Task to complete: Once you have located the line containing "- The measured" in the material below, return it exactly along with each line after it through the line containing "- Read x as".

Dataset content:
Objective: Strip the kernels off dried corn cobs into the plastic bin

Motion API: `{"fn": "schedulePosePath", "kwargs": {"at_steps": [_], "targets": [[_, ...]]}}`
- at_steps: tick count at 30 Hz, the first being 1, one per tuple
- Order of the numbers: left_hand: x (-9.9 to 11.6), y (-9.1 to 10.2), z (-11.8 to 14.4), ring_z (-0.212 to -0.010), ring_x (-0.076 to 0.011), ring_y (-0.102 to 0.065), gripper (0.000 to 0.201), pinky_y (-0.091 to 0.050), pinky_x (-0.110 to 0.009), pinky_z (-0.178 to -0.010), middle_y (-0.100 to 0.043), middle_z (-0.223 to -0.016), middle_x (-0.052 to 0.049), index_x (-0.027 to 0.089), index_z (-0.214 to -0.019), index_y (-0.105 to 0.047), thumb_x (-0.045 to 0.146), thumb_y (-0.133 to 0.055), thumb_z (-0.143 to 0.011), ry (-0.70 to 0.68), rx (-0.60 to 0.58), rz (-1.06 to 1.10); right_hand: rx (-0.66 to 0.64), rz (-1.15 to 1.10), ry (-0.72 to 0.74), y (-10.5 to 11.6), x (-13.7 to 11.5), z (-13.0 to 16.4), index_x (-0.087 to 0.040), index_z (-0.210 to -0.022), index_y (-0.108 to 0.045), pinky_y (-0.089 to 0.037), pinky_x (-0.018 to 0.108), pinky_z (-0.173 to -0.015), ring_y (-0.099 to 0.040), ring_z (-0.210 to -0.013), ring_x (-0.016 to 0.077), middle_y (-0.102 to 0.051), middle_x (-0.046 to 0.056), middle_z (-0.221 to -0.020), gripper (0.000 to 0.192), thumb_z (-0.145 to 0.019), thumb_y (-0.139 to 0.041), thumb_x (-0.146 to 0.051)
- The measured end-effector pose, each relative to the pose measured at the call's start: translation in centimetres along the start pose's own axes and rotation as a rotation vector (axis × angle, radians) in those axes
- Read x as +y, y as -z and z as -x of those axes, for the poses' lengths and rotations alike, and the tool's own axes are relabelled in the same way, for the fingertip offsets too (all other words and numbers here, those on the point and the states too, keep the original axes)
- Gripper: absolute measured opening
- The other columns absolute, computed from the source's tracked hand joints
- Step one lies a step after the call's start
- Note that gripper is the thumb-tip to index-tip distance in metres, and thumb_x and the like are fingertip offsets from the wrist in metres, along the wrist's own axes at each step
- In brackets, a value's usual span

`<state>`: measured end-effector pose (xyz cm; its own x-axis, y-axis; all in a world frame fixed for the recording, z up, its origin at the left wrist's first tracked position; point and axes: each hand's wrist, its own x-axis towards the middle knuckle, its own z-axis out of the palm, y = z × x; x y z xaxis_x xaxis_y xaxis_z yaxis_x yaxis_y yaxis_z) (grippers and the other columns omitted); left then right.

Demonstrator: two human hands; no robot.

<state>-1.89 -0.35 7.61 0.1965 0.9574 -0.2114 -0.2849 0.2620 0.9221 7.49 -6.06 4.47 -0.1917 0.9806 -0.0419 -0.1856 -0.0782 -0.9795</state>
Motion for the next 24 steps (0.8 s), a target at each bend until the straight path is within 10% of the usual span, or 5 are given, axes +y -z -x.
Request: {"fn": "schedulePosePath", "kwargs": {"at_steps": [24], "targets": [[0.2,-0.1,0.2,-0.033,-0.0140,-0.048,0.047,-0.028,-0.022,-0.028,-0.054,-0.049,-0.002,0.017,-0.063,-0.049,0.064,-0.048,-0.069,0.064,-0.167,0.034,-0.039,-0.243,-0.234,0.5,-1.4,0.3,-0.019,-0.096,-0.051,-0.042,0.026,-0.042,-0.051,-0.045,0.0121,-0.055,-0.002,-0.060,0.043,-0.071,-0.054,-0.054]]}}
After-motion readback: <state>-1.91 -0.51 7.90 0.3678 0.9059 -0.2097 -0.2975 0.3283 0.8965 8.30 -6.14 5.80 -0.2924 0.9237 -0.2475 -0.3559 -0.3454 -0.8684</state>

Solution to the problem:
- The measured end-effector pose, each relative to the pose measured at the call's start: translation in centimetres along the start pose's own axes and rotation as a rotation vector (axis × angle, radians) in those axes
- Read x as +y, y as -z and z as -x of those axes, for the poses' lengths and rotations alike, and the tool's own axes are relabelled in the same way, for the fingertip offsets too (all other words and numbers here, those on the point and the states too, keep the original axes)

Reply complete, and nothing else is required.